*Directions:*
Up to and including the line that contains "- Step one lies", repeat the entries below exactly from the first line on. Do not carry over any pictures.

*Stored data:*

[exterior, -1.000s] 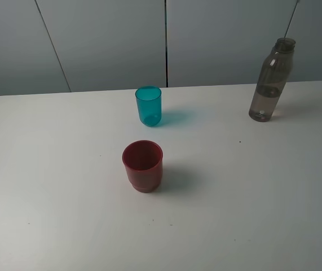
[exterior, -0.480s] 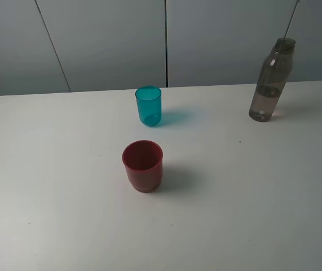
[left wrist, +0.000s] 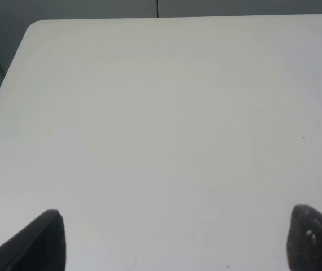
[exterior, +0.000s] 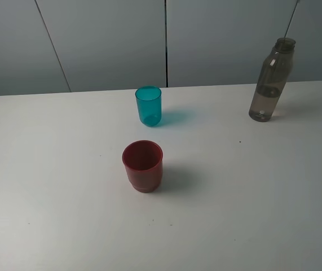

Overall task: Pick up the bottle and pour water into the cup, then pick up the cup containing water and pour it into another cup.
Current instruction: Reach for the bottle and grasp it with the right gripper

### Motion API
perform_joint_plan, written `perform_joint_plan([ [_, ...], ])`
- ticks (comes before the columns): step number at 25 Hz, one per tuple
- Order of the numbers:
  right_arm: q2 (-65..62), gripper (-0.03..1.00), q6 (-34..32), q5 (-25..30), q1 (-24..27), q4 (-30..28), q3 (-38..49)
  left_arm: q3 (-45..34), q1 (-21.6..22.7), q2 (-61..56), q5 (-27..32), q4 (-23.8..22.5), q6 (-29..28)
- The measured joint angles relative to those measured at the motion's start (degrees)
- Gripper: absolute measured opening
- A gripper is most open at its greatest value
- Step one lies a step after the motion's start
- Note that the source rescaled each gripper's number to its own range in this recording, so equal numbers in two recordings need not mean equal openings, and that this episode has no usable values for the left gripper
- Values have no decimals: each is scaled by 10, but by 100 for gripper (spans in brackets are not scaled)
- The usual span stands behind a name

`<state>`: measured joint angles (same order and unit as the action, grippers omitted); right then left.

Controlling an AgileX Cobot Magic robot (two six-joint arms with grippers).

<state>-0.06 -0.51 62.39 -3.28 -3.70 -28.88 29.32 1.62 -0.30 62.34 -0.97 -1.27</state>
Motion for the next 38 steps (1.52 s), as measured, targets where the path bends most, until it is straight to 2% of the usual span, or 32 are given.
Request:
perform_joint_plan([
  [38,0,100,-3,-1,0,2,0,0,0,0,0,0,0],
])
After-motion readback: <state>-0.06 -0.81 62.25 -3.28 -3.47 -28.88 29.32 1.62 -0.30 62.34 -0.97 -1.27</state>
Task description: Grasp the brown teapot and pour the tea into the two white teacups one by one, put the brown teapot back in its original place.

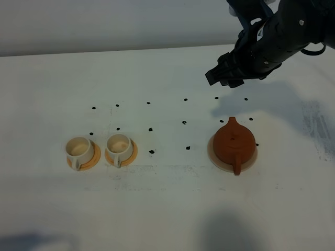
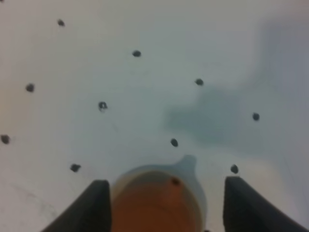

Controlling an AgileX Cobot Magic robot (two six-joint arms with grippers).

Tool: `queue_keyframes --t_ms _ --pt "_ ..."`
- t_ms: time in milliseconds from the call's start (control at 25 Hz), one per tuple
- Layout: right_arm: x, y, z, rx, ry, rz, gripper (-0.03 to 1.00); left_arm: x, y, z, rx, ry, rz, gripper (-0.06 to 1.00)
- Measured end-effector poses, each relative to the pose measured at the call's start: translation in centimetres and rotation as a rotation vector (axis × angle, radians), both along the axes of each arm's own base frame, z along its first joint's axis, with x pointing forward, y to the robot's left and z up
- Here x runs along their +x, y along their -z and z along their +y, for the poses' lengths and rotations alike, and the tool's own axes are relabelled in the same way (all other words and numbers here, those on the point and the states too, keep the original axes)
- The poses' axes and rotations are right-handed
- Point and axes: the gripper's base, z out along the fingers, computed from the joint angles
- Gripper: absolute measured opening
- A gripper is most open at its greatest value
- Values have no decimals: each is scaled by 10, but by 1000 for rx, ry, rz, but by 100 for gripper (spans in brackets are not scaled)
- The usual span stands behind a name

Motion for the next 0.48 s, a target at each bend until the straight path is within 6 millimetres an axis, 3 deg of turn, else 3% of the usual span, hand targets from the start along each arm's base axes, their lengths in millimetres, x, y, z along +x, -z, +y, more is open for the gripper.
queue_keyframes --t_ms 160,480 --pt "-4 -7 -2 2 2 -7 51 0 0 0 -1 0 -2 33" --pt "-15 -42 -9 35 18 -128 51 0 0 0 -1 0 -2 33"
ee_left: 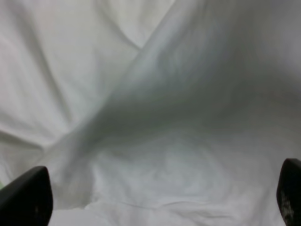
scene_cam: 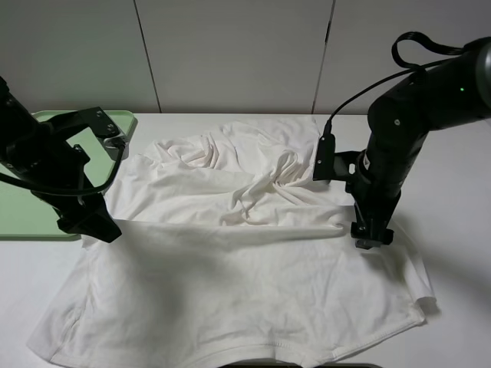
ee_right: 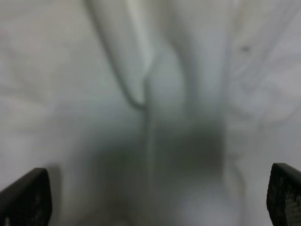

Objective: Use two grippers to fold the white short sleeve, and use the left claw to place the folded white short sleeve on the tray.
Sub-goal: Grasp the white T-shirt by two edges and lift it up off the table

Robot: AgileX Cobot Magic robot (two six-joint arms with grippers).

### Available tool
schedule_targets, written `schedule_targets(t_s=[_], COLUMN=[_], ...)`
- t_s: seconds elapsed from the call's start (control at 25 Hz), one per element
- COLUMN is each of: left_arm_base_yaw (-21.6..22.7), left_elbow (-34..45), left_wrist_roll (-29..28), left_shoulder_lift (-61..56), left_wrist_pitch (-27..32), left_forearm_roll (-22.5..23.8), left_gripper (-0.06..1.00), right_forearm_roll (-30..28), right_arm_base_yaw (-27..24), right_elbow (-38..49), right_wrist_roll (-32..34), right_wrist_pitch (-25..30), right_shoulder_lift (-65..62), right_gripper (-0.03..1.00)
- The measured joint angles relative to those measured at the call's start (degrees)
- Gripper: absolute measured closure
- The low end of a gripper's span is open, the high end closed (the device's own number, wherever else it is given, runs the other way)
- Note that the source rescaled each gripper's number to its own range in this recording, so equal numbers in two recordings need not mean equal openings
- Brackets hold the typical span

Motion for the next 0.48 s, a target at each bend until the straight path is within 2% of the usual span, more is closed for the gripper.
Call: schedule_targets(t_s=[0.24,0.32,0.48], left_arm_base_yaw=[0.00,0.00,0.00], left_elbow=[0.00,0.00,0.00], left_wrist_roll=[0.02,0.02,0.02], left_shoulder_lift=[0.00,0.00,0.00], left_wrist_pitch=[0.17,0.44,0.36], left_forearm_roll=[0.00,0.00,0.00], left_gripper=[0.00,0.00,0.00], right_forearm_roll=[-0.11,0.36,1.23], right_arm_base_yaw=[0.00,0.00,0.00], right_elbow=[-6.13,-6.45,-6.45], right_wrist_roll=[0.58,-1.83,-2.54], right_wrist_pitch=[5.64,6.80,7.77], right_shoulder_lift=[3.99,5.60,6.89], right_gripper=[-0.03,-0.03,-0.03])
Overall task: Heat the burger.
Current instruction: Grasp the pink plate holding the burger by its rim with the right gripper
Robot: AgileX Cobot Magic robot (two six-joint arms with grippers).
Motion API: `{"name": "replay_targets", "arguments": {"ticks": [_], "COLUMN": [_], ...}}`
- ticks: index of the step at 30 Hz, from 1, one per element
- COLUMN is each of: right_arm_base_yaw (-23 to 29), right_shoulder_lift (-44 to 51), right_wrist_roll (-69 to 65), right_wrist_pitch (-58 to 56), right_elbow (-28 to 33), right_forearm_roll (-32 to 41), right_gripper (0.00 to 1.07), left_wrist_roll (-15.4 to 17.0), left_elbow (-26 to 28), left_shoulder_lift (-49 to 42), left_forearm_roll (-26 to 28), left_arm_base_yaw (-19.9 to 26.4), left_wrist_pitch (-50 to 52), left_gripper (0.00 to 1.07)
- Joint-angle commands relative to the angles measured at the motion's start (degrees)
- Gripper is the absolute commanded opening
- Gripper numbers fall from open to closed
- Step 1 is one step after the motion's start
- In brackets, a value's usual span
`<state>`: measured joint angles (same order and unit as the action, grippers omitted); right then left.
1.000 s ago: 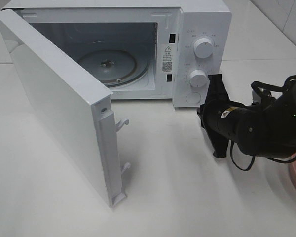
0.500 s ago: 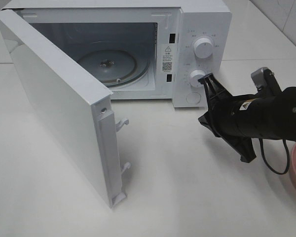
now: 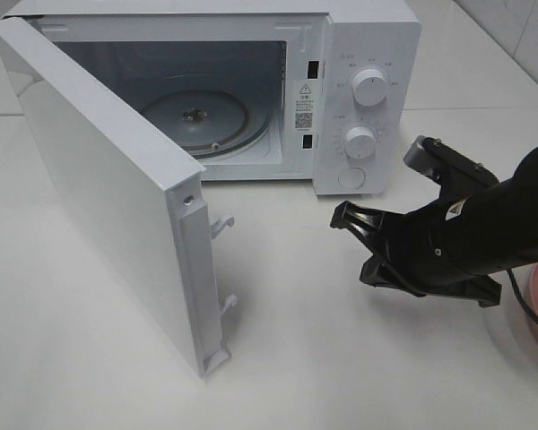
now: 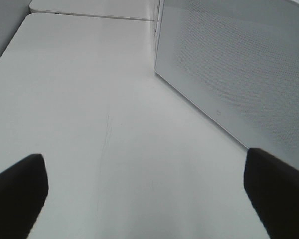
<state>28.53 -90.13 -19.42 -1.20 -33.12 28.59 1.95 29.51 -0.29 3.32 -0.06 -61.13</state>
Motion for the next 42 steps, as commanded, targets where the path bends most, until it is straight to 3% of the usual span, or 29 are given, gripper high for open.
{"name": "replay_targets", "arguments": {"ticks": [1, 7, 9, 12, 14, 17, 19, 22, 25, 27, 29, 30, 31, 32, 33, 34, 35, 36, 37, 42], "right_arm_base_yaw": [-0.3, -1.8, -4.0, -4.3, -5.6, -5.8, -6.4, -6.4, -6.6, -9.2, -9.7, -11.2, -11.2, -12.4, -12.4, -13.0, -14.2, -14.2, -15.1, -16.3], "right_shoulder_lift": [0.8, 0.8, 0.8, 0.8, 0.8, 0.8, 0.8, 0.9, 1.1, 3.5, 4.0, 5.2, 5.2, 6.3, 6.3, 6.8, 7.4, 7.4, 7.4, 7.3], "right_wrist_roll": [5.6, 6.5, 7.4, 7.4, 7.4, 7.4, 7.8, 7.8, 7.8, 8.3, 9.2, 11.3, 11.3, 12.3, 12.3, 12.3, 12.3, 12.3, 12.3, 11.2], "right_wrist_pitch": [-8.1, -16.2, -24.6, -27.0, -35.8, -38.2, -45.9, -49.4, -50.0, -50.4, -50.2, -50.2, -50.2, -50.3, -50.3, -50.1, -49.8, -49.8, -50.0, -49.7], "right_elbow": [-2.5, -6.2, -9.6, -10.4, -12.6, -13.1, -14.3, -14.5, -14.5, -14.5, -14.5, -14.5, -14.5, -14.5, -14.5, -14.5, -14.5, -14.5, -14.5, -14.4], "right_forearm_roll": [-4.4, -9.8, -16.7, -18.2, -23.7, -24.8, -30.9, -34.3, -34.8, -35.0, -35.1, -35.5, -35.5, -36.2, -36.2, -36.7, -37.7, -37.7, -38.3, -37.6], "right_gripper": [0.01, 0.03, 0.04, 0.04, 0.05, 0.05, 0.08, 0.12, 0.13, 0.25, 0.31, 0.45, 0.45, 0.63, 0.63, 0.74, 0.94, 0.94, 1.03, 1.01], "left_wrist_roll": [0.2, 0.2, 0.2, 0.2, 0.2, 0.2, 0.2, 0.2, 0.2, 0.2, 0.2, 0.2, 0.2, 0.2, 0.2, 0.2, 0.2, 0.2, 0.2, 0.2], "left_elbow": [0.1, 0.1, 0.1, 0.1, 0.1, 0.1, 0.1, 0.1, 0.1, 0.1, 0.1, 0.1, 0.1, 0.1, 0.1, 0.1, 0.1, 0.1, 0.1, 0.1], "left_shoulder_lift": [-0.9, -0.9, -0.9, -0.9, -0.9, -0.9, -0.9, -0.9, -0.9, -0.9, -0.9, -0.9, -0.9, -0.9, -0.9, -0.9, -0.9, -0.9, -0.9, -0.9], "left_forearm_roll": [0.3, 0.3, 0.3, 0.3, 0.3, 0.3, 0.3, 0.3, 0.3, 0.3, 0.3, 0.3, 0.3, 0.3, 0.3, 0.3, 0.3, 0.3, 0.3, 0.3], "left_arm_base_yaw": [0.2, 0.2, 0.2, 0.2, 0.2, 0.2, 0.2, 0.2, 0.2, 0.2, 0.2, 0.2, 0.2, 0.2, 0.2, 0.2, 0.2, 0.2, 0.2, 0.2], "left_wrist_pitch": [0.0, 0.0, 0.0, 0.0, 0.0, 0.0, 0.0, 0.0, 0.0, 0.0, 0.0, 0.0, 0.0, 0.0, 0.0, 0.0, 0.0, 0.0, 0.0, 0.0], "left_gripper": [1.0, 1.0, 1.0, 1.0, 1.0, 1.0, 1.0, 1.0, 1.0, 1.0, 1.0, 1.0, 1.0, 1.0, 1.0, 1.0, 1.0, 1.0, 1.0, 1.0]}}
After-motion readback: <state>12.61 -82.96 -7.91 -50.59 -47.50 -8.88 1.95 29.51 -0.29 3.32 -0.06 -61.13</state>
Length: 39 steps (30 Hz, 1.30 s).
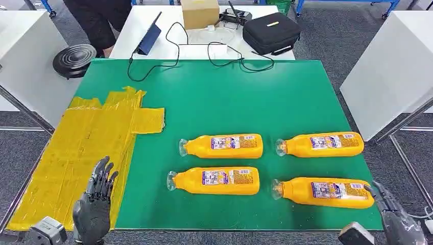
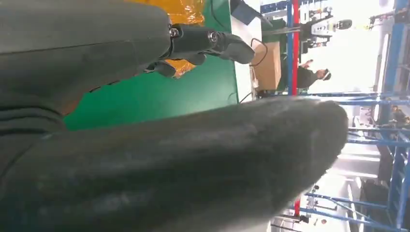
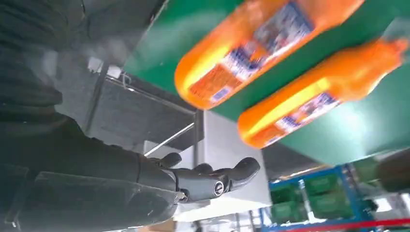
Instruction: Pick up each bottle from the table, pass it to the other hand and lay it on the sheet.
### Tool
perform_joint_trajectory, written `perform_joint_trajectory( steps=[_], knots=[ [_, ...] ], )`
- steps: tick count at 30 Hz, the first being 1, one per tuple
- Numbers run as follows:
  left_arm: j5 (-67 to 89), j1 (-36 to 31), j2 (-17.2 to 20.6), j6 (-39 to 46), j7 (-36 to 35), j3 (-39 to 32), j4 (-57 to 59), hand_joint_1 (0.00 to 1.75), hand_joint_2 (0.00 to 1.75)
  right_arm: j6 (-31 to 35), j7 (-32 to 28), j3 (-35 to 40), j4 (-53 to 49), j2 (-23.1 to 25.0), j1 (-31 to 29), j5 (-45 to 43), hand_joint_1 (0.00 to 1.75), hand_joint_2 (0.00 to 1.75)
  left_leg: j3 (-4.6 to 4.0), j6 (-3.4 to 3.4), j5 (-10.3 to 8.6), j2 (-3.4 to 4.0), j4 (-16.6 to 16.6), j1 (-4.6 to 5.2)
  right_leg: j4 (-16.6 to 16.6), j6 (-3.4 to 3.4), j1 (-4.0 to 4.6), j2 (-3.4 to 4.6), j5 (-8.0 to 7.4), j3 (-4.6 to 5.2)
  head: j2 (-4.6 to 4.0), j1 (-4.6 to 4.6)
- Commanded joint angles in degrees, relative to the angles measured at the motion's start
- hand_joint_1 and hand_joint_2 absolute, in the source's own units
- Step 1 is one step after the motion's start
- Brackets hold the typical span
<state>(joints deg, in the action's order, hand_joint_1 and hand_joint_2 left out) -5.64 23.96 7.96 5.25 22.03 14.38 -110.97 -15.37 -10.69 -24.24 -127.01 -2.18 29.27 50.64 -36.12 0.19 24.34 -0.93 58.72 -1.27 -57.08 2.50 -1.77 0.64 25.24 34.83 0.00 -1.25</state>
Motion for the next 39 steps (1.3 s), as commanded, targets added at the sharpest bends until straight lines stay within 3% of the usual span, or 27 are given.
perform_joint_trajectory(
  steps=[1, 5, 9, 17, 25, 29, 39],
  knots=[
    [0.1, -0.3, -2.0, -0.3, -0.5, -1.9, 0.9, 0.0, 0.0, -0.6, -0.3, -4.2, 3.8, 3.3, -3.0, 0.1, 0.0, 1.75, 0.24, 0.04, 0.07, 0.04, -0.1, -0.03, 0.1, -0.16, 0.08, -0.06, 0.05, -0.26, 0.0, 0.0],
    [0.3, -0.2, -2.2, -0.5, -0.6, -2.0, 0.9, 0.0, 0.0, -0.8, -0.4, -4.1, 3.7, 3.5, -3.0, 0.9, 0.0, 1.75, 0.19, 0.03, 0.07, 0.05, -0.1, -0.04, 0.1, -0.13, 0.08, -0.04, 0.04, -0.22, 0.0, 0.0],
    [1.1, -0.5, -3.6, -2.3, -1.3, -3.5, 1.0, 0.0, 0.0, -3.1, -0.4, -4.3, 6.5, 3.1, -7.2, 3.8, 0.0, 1.75, 0.29, 0.05, 0.1, 0.16, -0.1, -0.05, 0.2, -0.17, 0.11, 0.03, 0.02, -0.3, 0.0, 0.0],
    [1.8, -1.4, -5.7, -4.6, -1.9, -5.2, 1.6, 0.0, 0.0, -4.5, 1.0, -1.5, 11.1, -0.7, -11.4, 7.7, 0.0, 1.75, 0.2, 0.09, 0.0, 0.16, -0.1, -0.04, 0.1, -0.11, 0.07, 0.04, -0.04, -0.23, 0.0, 0.0],
    [2.5, -3.6, -7.1, -6.9, -3.3, -6.1, 2.7, 0.0, 0.0, -5.3, 3.0, 3.2, 18.0, -8.6, -14.8, 8.6, 0.0, 1.75, 0.29, 0.13, 0.02, 0.24, -0.1, -0.03, 0.2, -0.12, 0.08, 0.11, -0.05, -0.34, 0.0, 0.0],
    [2.8, -4.7, -7.5, -8.6, -3.9, -7.1, 4.1, 0.0, 0.0, -2.4, 5.2, 6.3, 22.5, -17.6, -14.2, 2.4, 0.0, 1.75, 0.22, 0.13, 0.01, 0.23, -0.1, -0.03, 0.2, -0.09, 0.08, 0.1, -0.07, -0.3, 0.0, 0.0],
    [0.9, -6.0, -6.4, -9.0, -1.7, -6.7, 7.1, 0.0, 0.0, -1.0, 6.3, 9.0, 25.3, -25.4, -11.3, -2.6, 0.0, 1.75, 0.16, 0.13, -0.03, 0.06, -0.1, 0.06, 0.1, -0.06, -0.04, -0.02, -0.03, -0.23, 0.0, 0.0]
  ],
)
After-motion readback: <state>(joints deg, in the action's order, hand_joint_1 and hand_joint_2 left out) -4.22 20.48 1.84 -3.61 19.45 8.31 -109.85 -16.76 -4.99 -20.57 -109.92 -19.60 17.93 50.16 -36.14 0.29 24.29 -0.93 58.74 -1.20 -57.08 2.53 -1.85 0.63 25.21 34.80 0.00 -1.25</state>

*Written answer:*
[exterior, -1.000s] 
[exterior, -0.480s] 
[left wrist, +0.000s] 
[exterior, +0.000s] 

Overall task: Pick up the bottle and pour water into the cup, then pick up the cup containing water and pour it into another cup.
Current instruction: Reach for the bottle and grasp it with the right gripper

### Motion API
perform_joint_plan, written `perform_joint_plan([ [_, ...], ])`
- ticks (comes before the columns): step number at 25 Hz, one per tuple
- Order of the numbers:
  right_arm: q2 (-65..62), gripper (-0.03..1.00), q6 (-34..32), q5 (-25..30), q1 (-24..27), q4 (-30..28), q3 (-38..49)
  left_arm: q3 (-45..34), q1 (-21.6..22.7), q2 (-61..56), q5 (-27..32), q4 (-23.8..22.5), q6 (-29..28)
- The measured joint angles relative to those measured at the motion's start (degrees)
- Gripper: absolute measured opening
- A gripper is most open at its greatest value
- Step one lies a step after the motion's start

That finishes the answer to the exercise.